Slashdot Mirror


Creationist Textbook Stickers Declared Unconstitutional

An anonymous reader writes "MSNBC reports that a judge in Atlanta, GA has ruled that a sticker placed on all textbooks in Cobb County stating that 'Evolution is a theory, not a fact,' is unconstitutional, and ordered that all stickers be removed."

4 of 3,360 comments (clear)

  1. analogous != equivalent by aendeuryu · · Score: 5, Interesting

    By that logic, you are declaring Evolution a religion...

    I'm doing no such thing. You're confusing analogy with equivalence.

    My point is that Christianity (specifically, Creationistic Christianity) is going outside the bounds of acceptable behaviour by trying to intrude on other disciplines. If the converse were done to them and their bibles, hopefully they could see the error in their ways.

    Unlikely, though. Christianity's biggest problem, as Joseph Campbell pointed out, was that for Christians it's more important to believe the existence of Jesus, Adam and Eve, Satan, etc. than it is to understand the meaningful significance behind them.

  2. That's a good call, dude by IdahoEv · · Score: 5, Interesting

    I'll be the one screaming "medic!" at the top of my lungs. Modern medicine may just be a theory but I reckon it's statistically a better bet than relying on His strength.

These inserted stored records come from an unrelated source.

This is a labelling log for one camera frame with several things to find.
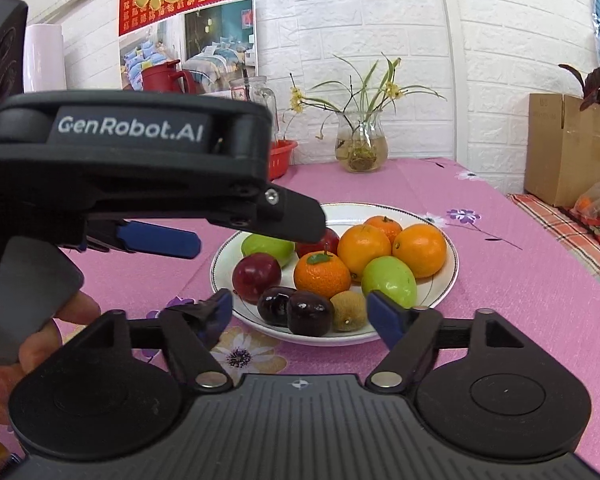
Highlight white wall pipe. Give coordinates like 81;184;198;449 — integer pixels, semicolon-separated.
432;0;468;163

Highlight red plastic basin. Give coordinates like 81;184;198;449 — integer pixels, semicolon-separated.
269;140;299;181

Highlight dark red plum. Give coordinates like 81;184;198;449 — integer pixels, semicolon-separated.
232;253;283;304

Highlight cardboard box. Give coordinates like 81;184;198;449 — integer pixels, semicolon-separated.
524;92;600;209

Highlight bedding wall calendar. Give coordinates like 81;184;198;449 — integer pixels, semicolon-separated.
119;0;259;95

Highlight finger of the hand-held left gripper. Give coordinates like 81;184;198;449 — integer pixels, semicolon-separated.
235;186;328;246
81;219;202;261

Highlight mandarin with green leaf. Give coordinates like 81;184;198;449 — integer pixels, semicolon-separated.
294;251;352;300

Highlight green flowering plant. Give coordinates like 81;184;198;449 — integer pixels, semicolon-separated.
287;52;448;127

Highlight red thermos jug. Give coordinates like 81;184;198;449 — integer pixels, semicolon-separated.
141;58;201;95

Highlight person's left hand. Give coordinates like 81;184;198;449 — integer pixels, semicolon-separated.
0;291;102;427

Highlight white plate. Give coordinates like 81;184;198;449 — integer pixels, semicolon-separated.
210;202;459;347

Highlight small mandarin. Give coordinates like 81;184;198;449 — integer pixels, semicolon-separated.
364;215;403;246

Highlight checked orange cloth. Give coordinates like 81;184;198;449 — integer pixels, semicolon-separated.
507;192;600;303

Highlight brown kiwi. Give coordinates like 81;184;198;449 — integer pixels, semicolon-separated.
329;290;369;332

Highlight purple leaf plant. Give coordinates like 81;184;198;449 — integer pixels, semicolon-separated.
558;42;600;128

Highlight glass vase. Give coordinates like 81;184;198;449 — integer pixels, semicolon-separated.
334;110;385;174

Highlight white water purifier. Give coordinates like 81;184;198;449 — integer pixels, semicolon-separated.
22;23;68;93

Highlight orange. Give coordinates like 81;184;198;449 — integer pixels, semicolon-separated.
391;223;448;279
337;224;392;281

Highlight green apple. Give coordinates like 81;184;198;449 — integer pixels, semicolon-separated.
361;256;418;310
241;232;297;268

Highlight dark purple plum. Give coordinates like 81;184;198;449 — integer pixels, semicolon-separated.
257;286;298;327
286;291;335;337

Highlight red apple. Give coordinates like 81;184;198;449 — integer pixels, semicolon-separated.
295;227;341;259

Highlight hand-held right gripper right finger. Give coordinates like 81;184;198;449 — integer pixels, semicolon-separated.
366;290;526;394

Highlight clear glass pitcher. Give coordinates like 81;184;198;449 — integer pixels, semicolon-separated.
229;76;280;143

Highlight pink floral tablecloth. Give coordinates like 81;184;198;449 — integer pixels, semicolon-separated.
0;157;600;480

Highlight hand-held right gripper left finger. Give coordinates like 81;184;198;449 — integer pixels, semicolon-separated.
87;288;234;394

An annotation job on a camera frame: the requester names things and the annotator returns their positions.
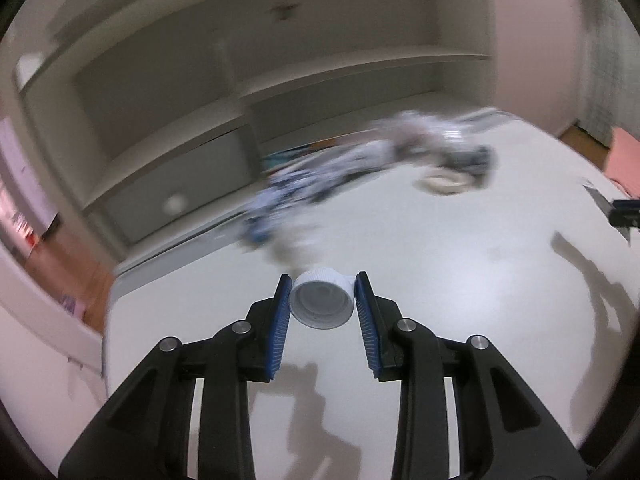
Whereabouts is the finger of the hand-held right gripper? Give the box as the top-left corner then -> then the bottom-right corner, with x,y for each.
583,183 -> 640,247

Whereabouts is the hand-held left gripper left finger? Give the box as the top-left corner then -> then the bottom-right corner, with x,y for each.
57,273 -> 294,480

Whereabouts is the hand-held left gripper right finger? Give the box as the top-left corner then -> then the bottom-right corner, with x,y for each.
354,270 -> 589,480

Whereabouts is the white bottle cap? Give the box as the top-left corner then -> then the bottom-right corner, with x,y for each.
288,268 -> 355,331

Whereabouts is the pink cloth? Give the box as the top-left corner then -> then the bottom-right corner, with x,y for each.
602,127 -> 640,198

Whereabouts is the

    And you'd be absolutely right. In the current conflict in Iraq, the death rate from battle wounds is only 1.6%, whereas in vietnam it was 3.68%, more than twice as high. The army, at least, attributes this huge increase in survivability to modern medical technology and improved practice.

    looked at as a ratio of wounded (but survived) to killed, the current ratio is 7.6:1. Going backwards in time, counting only U.S. soldiers:
    Vietnam: 2.6:1
    WWII: 1.7:1
    WWI: 1.8:1
    US Civil War: 0.74:1

    In other words, a trend consistently shows more people surviving war wounds as time goes on.

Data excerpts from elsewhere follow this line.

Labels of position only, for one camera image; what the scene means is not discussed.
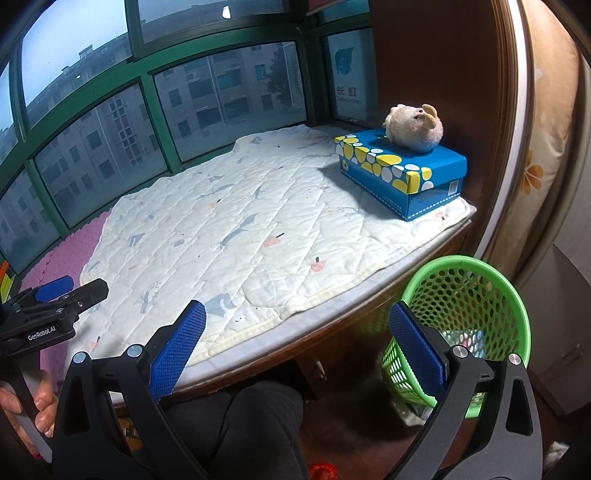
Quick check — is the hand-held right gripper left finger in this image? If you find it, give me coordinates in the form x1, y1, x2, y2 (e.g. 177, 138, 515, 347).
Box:
52, 300, 232, 480

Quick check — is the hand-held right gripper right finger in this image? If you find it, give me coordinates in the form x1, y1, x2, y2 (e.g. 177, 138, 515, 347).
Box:
389, 301, 544, 480

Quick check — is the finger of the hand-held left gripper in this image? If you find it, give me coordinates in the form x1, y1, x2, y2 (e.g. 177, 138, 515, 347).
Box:
9, 275, 75, 304
54, 278, 110, 320

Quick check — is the green mesh wastebasket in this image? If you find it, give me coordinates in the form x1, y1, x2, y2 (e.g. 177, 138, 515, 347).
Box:
381, 255, 527, 418

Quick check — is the person's left hand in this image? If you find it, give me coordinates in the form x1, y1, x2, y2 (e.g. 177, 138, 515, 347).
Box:
0, 369, 60, 439

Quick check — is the pink foam mat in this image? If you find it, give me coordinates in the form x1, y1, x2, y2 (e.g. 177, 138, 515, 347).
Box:
18, 215, 112, 398

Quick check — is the yellow red plastic object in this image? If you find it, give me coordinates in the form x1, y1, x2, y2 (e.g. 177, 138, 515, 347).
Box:
0, 261, 14, 303

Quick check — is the person's dark trouser leg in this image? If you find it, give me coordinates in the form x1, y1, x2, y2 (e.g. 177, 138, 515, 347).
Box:
157, 383, 310, 480

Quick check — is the light cabinet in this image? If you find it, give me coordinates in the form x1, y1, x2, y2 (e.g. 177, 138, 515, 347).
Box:
517, 240, 591, 416

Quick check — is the cream quilted blanket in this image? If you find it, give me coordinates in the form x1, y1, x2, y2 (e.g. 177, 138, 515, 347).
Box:
78, 124, 476, 370

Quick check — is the white crumpled bag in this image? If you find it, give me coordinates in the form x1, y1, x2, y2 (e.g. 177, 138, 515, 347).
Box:
549, 440, 573, 467

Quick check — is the blue dotted box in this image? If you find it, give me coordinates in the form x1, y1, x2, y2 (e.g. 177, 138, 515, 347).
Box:
335, 129, 468, 221

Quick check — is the beige plush toy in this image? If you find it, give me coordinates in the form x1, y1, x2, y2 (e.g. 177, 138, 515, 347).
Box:
382, 104, 445, 152

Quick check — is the floral curtain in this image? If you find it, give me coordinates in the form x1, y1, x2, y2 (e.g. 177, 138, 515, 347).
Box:
496, 0, 580, 278

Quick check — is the white box blue logo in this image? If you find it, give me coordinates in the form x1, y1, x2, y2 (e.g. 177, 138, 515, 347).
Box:
325, 30, 375, 123

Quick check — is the green window frame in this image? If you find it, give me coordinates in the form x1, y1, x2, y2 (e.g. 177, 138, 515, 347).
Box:
0, 0, 375, 282

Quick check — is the brown wooden alcove frame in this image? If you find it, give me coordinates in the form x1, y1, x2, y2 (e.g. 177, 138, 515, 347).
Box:
369, 0, 532, 278

    Meanwhile, the evidence is not that there has been a massive (factor of twenty) increase in religiosity in the United States since the Civil war. Certainly, available data show that people self-identifying as Christian have decreased significantly between 1990 and 2004.

    So the evidence would seem to indicate, unless God has consistently increased his tendency to save the lives of wounded soldiers despite no significant increase in their faith, that improvements in medical technology are in fact a good bet for saving your life when you're lying bleeding on the battlefield.

    Good call, mike260.

    --
    I stole this sig from someone cleverer than me.
  3. Re:Dear Creationists by GryMor · · Score: 5, Interesting

    Err, thats not particularly usefull. Better to say:

    Dear Creationists,

    We'll put these stickers on our science textbooks when you put "God's existance is an untestable hypothesis that can never rise to the level of validity of a theory. Belief that 'God' created the universe is as demonstratable and testable as 'invisible pink elephants' created the universe."

    --
    Realities just a bunch of bits.
  4. Re:Evolution: both theory and fact by ultranova · · Score: 5, Interesting

    Gravity is a fact and a theory.

    No. "Things fall down" is a fact - an observed phenomenon. "Things fall down because there's a force called gravity that causes an attractive force between any two masses" is a theory.

    As for the sticker, "evolution" means "species change over time". This has been observed, so it is a fact. "Theory of Evolution", on the other hand, says that "All species on Earth were born from a common ancestor through evolution", which may be true, partially true ("some, but not all, species developed from a common ancestor through evolution") or completely false. Therefore, it is not a fact.

    It should also be noted that one of the reasons that the Theory of Evolution gained so much support was simply a counterreaction to the centuries of oppression by religion and the then-fashionable atheism; scientists, being humans, aren't any more immune to letting fashion influence their thinking than anyone else. It was fashionable to deny the existence of God, and the authority of church, so any theory that would allow people to do so seemed inherently better than it's merits might have allowed.

    --

    Forget magic. Any technology distinguishable from divine power is insufficiently advanced.